The Centre for Heterogeneous Integrated MicroElectronic and Semiconductor Systems (CHIMES) aim is to position the UK as world-leading in the design of ‘systems’ involving Heterogeneous Integration (“HI”) of semiconductors.
The Centres is organised around four areas of activities:
UK Coordination:
The UK design community currently targets offshore manufacturing via standard design practice, leading to decoupling from significant innovation in the UK science base and UK pathways to manufacture. The Centre will engage the UK electronic systems community, bringing together the research and development, systems design engineering, manufacturing and associated activity in semiconductor and electronic systems from across the UK to help the UK adopt the latest advances in Heterogeneous Integration. The Centre will ensure awareness of UK and global advances in semiconductors, advanced packaging, test and verification, where HI is an enabler to improve system design
Core Design Base:
The Centre will provide easily accessed design assets for low entry costs to key markets. These include; architectures, design patterns, exemplar reference designs, and tool flows for HI System Design, enabling academia and innovators to prototype novel systems in time for market demands. The Centre will, along with other activities established under the UK Semiconductor Strategy, develop capabilities to upskill the UK design community in areas of HI. The Centre will build and maintain a skills catalogue in this discipline. The Centre will build and maintain a pathways to manufacturing catalogue both for the UK and globally helping UK systems design community access the most appropriate pathway to manufacture their products.
Co Created Projects:
The Centre will undertake “Co-creation Projects” led by the UK systems design industry. The projects and partners are expected to cover a range of markets where the UK has strength including medical devices, power management, wireless communications, photonics and sensors. As the Core Design Base develops it is expected that this will enable a scaling up of transition activities for the UK systems design community.
Research Base:
The UK has a strong semiconductor science base offering significant opportunity to expand the UK semiconductor industry. The Centre has engaged a broad Research College that represents much of UK research in semiconductor systems. It will develop translational pathways that feed foundational research innovation from materials through devices and into systems that demonstrate industry relevant HI impacts. The Centre has specific plans to engage with new cohorts of PhDs within academia that has been formed by significant UK investment in new Centres for Doctoral Training.
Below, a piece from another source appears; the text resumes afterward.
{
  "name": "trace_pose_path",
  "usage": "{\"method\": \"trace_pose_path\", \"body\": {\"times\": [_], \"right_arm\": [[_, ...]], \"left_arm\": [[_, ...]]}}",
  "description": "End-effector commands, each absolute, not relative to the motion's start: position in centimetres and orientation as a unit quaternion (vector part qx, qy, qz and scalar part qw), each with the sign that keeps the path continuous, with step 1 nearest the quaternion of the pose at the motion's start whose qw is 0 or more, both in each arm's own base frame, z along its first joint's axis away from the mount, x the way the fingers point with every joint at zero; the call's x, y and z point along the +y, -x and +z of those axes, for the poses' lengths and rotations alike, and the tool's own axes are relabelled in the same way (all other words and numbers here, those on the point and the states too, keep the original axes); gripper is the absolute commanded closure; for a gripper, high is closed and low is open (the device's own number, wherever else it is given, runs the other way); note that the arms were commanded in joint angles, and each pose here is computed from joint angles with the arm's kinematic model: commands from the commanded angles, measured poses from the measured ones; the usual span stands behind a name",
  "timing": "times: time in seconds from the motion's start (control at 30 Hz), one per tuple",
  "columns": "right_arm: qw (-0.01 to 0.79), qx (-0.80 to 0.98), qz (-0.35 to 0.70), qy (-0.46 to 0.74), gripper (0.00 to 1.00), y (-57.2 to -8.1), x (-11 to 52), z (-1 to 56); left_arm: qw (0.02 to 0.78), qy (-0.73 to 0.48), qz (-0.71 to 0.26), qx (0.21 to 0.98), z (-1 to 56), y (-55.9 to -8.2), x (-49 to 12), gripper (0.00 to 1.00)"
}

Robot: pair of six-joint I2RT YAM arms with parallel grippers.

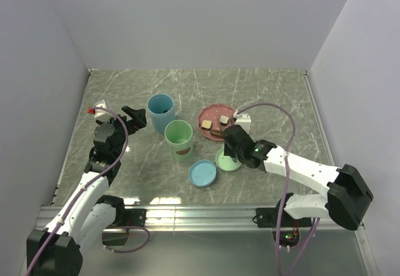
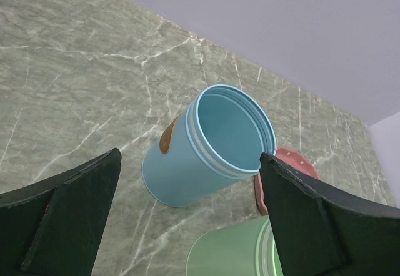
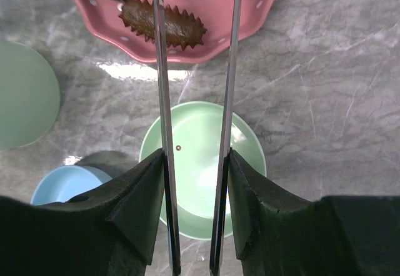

As part of the UK's Modern Industrial Strategy launched on 23rd June 2025, it was announced as part of the Digital and Technologies Sector Plan that £25 million would be provided to establish two additional Innovation and Knowledge Centres (IKCs) in Neuromorphic Computing Hardware and Heterogeneous Integration System Design. These will join with the other two IKCs funded under the National Semiconductor Strategy in Silicon Photonics and Power Semiconductors.